About the Author: Ken Teutsch is a writer, performer and videographer living in Arkansas. His book, "S-10 to Valhalla" is available from Shotgun Honey books.
The place looked like one of those English manor houses—I think they call them “Georgian”—all red brick and right angles and perfectly-spaced windows, and it was bizarrely, disorientingly out of place in a clearing in a Northern California forest. The grounds around it looked like they had been laid out with great care, then the gardener left on a long vacation. The vibe translated to: “Looks like money … but get it up front.” The front door opened straight onto the gravel area where the coaches or whatever were supposed to pull up and let out their duchesses or whoever, and there was no cover above the front steps. I had no umbrella. I shouldn’t have needed an umbrella, because at this time of year it shouldn’t have been raining. All bets are off nowadays; last May, they tell me, it snowed in Atlanta.

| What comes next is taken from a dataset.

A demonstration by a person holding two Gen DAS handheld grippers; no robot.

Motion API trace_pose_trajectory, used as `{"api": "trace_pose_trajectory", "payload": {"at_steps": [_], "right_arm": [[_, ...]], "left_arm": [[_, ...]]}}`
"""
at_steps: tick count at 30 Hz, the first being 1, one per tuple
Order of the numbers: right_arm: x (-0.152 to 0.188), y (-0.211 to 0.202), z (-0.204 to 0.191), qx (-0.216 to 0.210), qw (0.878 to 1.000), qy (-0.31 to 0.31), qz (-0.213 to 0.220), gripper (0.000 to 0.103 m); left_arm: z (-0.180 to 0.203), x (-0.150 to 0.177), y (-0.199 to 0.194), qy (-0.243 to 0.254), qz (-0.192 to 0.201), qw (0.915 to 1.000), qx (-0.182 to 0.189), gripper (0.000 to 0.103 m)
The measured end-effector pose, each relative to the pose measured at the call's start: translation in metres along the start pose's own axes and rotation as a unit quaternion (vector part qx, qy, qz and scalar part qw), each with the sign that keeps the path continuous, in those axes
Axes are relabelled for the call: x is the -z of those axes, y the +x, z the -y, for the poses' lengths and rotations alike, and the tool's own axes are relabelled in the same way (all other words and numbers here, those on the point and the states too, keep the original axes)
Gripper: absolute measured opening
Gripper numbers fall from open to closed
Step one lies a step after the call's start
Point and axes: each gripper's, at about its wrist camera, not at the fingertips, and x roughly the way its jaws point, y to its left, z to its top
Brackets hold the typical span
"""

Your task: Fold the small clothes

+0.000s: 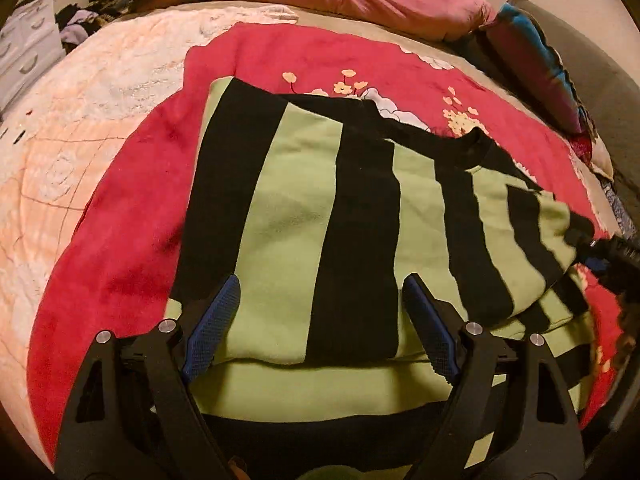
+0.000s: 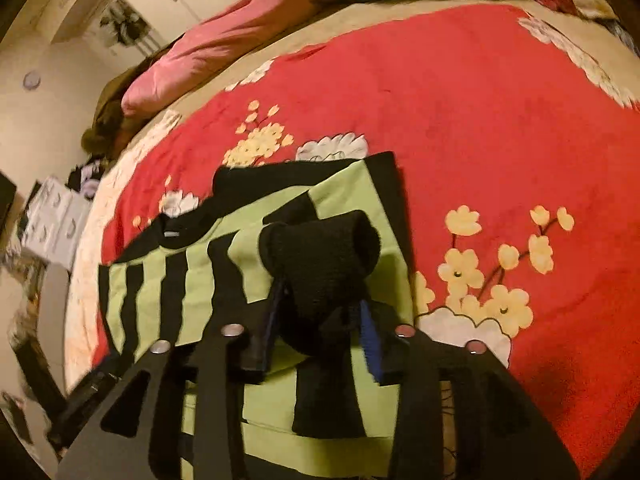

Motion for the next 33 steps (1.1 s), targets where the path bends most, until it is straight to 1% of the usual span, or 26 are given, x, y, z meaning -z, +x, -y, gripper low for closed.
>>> {"api": "trace_pose_trajectory", "payload": {"at_steps": [1, 4, 6, 9, 12, 15, 18, 19, 21, 24, 26, 30, 31, 33], "right_arm": [[-0.001, -0.002, 0.002, 0.0, 1.0, 0.005, 0.006, 0.048], [-0.007, -0.021, 0.011, 0.028, 0.998, 0.013, 0.046, 0.048], [-0.01, -0.03, 0.017, 0.033, 0.997, 0.017, 0.061, 0.048], [-0.013, -0.04, 0.022, 0.029, 0.997, 0.018, 0.076, 0.048], [-0.015, -0.045, 0.011, 0.001, 0.996, -0.011, 0.085, 0.048], [-0.009, -0.035, -0.017, -0.032, 0.995, -0.072, 0.065, 0.048], [0.0, -0.02, -0.037, -0.042, 0.992, -0.114, 0.043, 0.048], [0.002, -0.016, -0.039, -0.039, 0.992, -0.119, 0.037, 0.048], [0.006, -0.005, -0.042, -0.022, 0.992, -0.125, 0.019, 0.048], [0.009, 0.009, -0.035, 0.007, 0.992, -0.122, -0.001, 0.047], [0.008, 0.018, -0.03, 0.015, 0.994, -0.111, -0.014, 0.047], [0.014, 0.021, -0.031, 0.027, 0.992, -0.121, -0.014, 0.047], [0.015, 0.022, -0.034, 0.028, 0.992, -0.126, -0.012, 0.049], [0.013, 0.016, -0.035, 0.013, 0.992, -0.124, -0.006, 0.053]], "left_arm": [[0.0, 0.0, 0.0, 0.003, 0.001, 1.0, -0.002, 0.076], [-0.003, 0.0, 0.0, 0.0, 0.002, 1.0, -0.007, 0.076], [-0.007, -0.001, -0.004, -0.01, 0.006, 0.9999, 0.001, 0.076], [-0.008, -0.002, -0.024, -0.022, 0.034, 0.9989, 0.025, 0.076], [0.003, -0.005, -0.038, -0.002, 0.05, 0.9984, 0.029, 0.076], [0.017, -0.006, -0.037, 0.022, 0.046, 0.9984, 0.026, 0.076], [0.02, -0.004, -0.025, 0.026, 0.026, 0.9993, 0.01, 0.077], [0.018, -0.003, -0.019, 0.02, 0.014, 0.9997, 0.006, 0.079], [0.01, -0.002, -0.011, 0.005, -0.001, 1.0, 0.002, 0.08], [0.001, 0.0, -0.003, 0.001, -0.007, 0.9999, -0.015, 0.081], [-0.005, 0.001, 0.001, -0.003, -0.01, 0.9997, -0.021, 0.081], [-0.007, 0.003, -0.001, -0.007, -0.008, 0.9998, -0.015, 0.081], [-0.008, 0.003, -0.004, -0.01, -0.006, 0.9999, -0.011, 0.081], [-0.012, 0.003, -0.011, -0.02, -0.003, 0.9998, -0.004, 0.081]]}}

The whole thing started off badly, since at first I couldn’t even find the place, and that’s kind of galling for a detective, especially the kind of detective that I was supposed to be. But the rain was blinding, and the turn off the highway was unmarked and apparently known only to the robot lady inside my GPS. After about the fourth time she said, “Please turn around,” I assume only Asimov’s Laws kept her from adding, “...you frigging moron.” Finally I realized that a little lane, despite looking like an abandoned logging road, must be where I was supposed to go. A hundred yards off the blacktop and through the thick trees, there it was.